**Aim of the task**
The whole listing needs to be restated word for word.

**Supplied material**

-.-.-

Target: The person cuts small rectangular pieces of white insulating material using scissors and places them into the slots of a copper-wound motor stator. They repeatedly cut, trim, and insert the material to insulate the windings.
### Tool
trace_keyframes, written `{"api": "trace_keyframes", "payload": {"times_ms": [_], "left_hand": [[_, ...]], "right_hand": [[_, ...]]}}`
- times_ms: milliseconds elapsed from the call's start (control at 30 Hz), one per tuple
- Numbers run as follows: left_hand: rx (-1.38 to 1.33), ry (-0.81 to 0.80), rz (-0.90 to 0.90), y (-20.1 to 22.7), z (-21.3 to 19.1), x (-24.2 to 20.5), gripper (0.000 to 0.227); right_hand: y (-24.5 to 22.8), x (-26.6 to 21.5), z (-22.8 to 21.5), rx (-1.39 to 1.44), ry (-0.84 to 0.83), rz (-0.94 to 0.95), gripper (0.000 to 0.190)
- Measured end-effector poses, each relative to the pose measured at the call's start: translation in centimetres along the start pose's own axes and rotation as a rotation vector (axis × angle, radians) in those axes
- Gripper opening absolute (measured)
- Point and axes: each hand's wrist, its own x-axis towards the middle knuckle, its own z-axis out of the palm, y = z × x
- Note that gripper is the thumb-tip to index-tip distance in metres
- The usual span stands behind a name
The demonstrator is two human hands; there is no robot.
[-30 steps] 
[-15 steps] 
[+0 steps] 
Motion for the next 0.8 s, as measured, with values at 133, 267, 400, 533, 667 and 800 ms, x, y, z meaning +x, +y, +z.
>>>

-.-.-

**Solution to this problem**
Target: The person cuts small rectangular pieces of white insulating material using scissors and places them into the slots of a copper-wound motor stator. They repeatedly cut, trim, and insert the material to insulate the windings.
### Tool
trace_keyframes, written `{"api": "trace_keyframes", "payload": {"times_ms": [_], "left_hand": [[_, ...]], "right_hand": [[_, ...]]}}`
- times_ms: milliseconds elapsed from the call's start (control at 30 Hz), one per tuple
- Numbers run as follows: left_hand: rx (-1.38 to 1.33), ry (-0.81 to 0.80), rz (-0.90 to 0.90), y (-20.1 to 22.7), z (-21.3 to 19.1), x (-24.2 to 20.5), gripper (0.000 to 0.227); right_hand: y (-24.5 to 22.8), x (-26.6 to 21.5), z (-22.8 to 21.5), rx (-1.39 to 1.44), ry (-0.84 to 0.83), rz (-0.94 to 0.95), gripper (0.000 to 0.190)
- Measured end-effector poses, each relative to the pose measured at the call's start: translation in centimetres along the start pose's own axes and rotation as a rotation vector (axis × angle, radians) in those axes
- Gripper opening absolute (measured)
- Point and axes: each hand's wrist, its own x-axis towards the middle knuckle, its own z-axis out of the palm, y = z × x
- Note that gripper is the thumb-tip to index-tip distance in metres
- The usual span stands behind a name
The demonstrator is two human hands; there is no robot.
[-30 steps] 
[-15 steps] 
[+0 steps] 
Motion for the next 0.8 s, as measured, with values at 133, 267, 400, 533, 667 and 800 ms, x, y, z meaning +x, +y, +z.
>>>

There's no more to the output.